Мина вскоре поднялась на его наблюдательный пост. Она села на траву и усадила рядом маленькое кареглазое существо, которое до того несла на руках. Дитя прижалось щечкой к атласному платью Мины и подняло на нее живой выразительный взгляд, говоривший красноречивее любых слов.
– Эмили ждет маменьку, – сказал Фицартур. – Мина, почему она не выходит, ведь утро такое чудесное! Она бы успела до папенькиного приезда вдоволь нагуляться по парку с Харриет и Бланш.
– Она в часовне, милорд, – отвечала мисс Лори, – и ее фрейлины тоже. Думаю, она закончит молитвы и сразу выйдет на лужайку.
– Отец Гонсальви заставляет ее слишком много молиться, – продолжал Эрнест. – Я не хочу быть католиком, и папенька говорит, мне и не надо. А вот Эмили будет, ей придется всякий вечер читать молитвы по четкам и каждую неделю ходить к исповеди. Я ненавижу исповедь больше всего на свете! Если отец Гонсальви велит мне перечислить мои грехи, я лучше откушу себе язык, чем отвечу. А ты, Мина?
Мисс Лори улыбнулась.
– Отец Гонсальви хороший человек, милорд, – сказала она, – но я не его веры, так что вряд ли соглашусь преклонить перед ним колени в исповедальне.

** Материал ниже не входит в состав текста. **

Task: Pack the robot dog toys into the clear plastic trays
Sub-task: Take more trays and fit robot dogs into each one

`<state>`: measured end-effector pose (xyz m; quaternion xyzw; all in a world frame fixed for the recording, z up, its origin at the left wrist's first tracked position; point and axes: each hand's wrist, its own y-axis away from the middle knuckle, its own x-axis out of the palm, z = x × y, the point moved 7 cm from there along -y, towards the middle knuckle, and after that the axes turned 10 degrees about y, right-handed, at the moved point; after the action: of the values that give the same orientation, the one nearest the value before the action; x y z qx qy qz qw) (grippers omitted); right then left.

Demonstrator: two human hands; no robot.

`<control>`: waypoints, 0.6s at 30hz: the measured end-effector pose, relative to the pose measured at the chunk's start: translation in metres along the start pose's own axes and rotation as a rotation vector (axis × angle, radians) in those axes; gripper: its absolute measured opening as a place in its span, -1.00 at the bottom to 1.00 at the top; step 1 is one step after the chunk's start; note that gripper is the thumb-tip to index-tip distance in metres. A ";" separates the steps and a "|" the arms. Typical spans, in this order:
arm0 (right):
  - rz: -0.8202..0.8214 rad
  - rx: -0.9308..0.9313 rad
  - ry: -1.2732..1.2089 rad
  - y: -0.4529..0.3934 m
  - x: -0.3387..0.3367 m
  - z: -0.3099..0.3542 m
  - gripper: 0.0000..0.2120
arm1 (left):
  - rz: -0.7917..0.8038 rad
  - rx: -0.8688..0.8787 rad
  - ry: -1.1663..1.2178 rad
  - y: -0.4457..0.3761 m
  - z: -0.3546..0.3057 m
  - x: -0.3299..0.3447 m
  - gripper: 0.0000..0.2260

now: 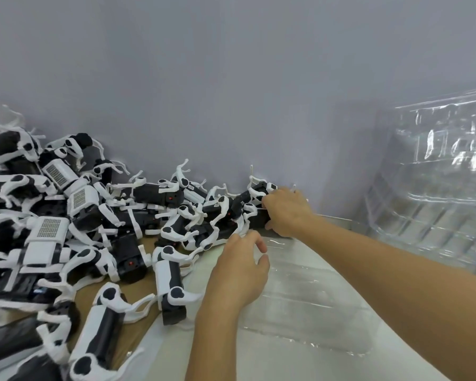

– Правильно, Мина! А ты знаешь, что Заморна велел ему не приставать к тебе, чтобы ты поверила в мощи и святую воду?
Мина покраснела.
– Неужто герцог говорил обо мне, неужто счел достойным своего внимания… – Она осеклась.
– Да, да, – с наивной простотой отвечал Эрнест. – Заморна очень тебя любит. Судя по тому, какая ты печальная, Мина, ты так не думаешь, но это правда. Ты была в комнате и зачем-то вышла, а он взглянул на Гонсальви очень сурово и сказал: «Святой отец, вот овечка, которую не удастся привести в стадо единственно правильной веры. Сударь, Мина Лори моя. Посему учтите: она не может быть прихожанкой вашей матери-церкви. Ясно?» – и маменькин духовник улыбнулся в своей обычной вкрадчивой манере и низко поклонился, но потом я видел, как он украдкой закусил губу, а это у него верный признак гнева.
Мина не ответила. Ее мысли, судя по всему, унеслись прочь от болтовни маленького утешителя к другим, давним воспоминаниям, и на миг прекрасные черты осветились счастьем. Как трогательны были эти мгновения тишины! Все заливал солнечный свет, слышалось лишь журчание скрытого в траве ручейка, песнь незримого жаворонка в эфире да шелест листвы из долины, где деревья вкруг палладианской виллы качали ветками на ветру.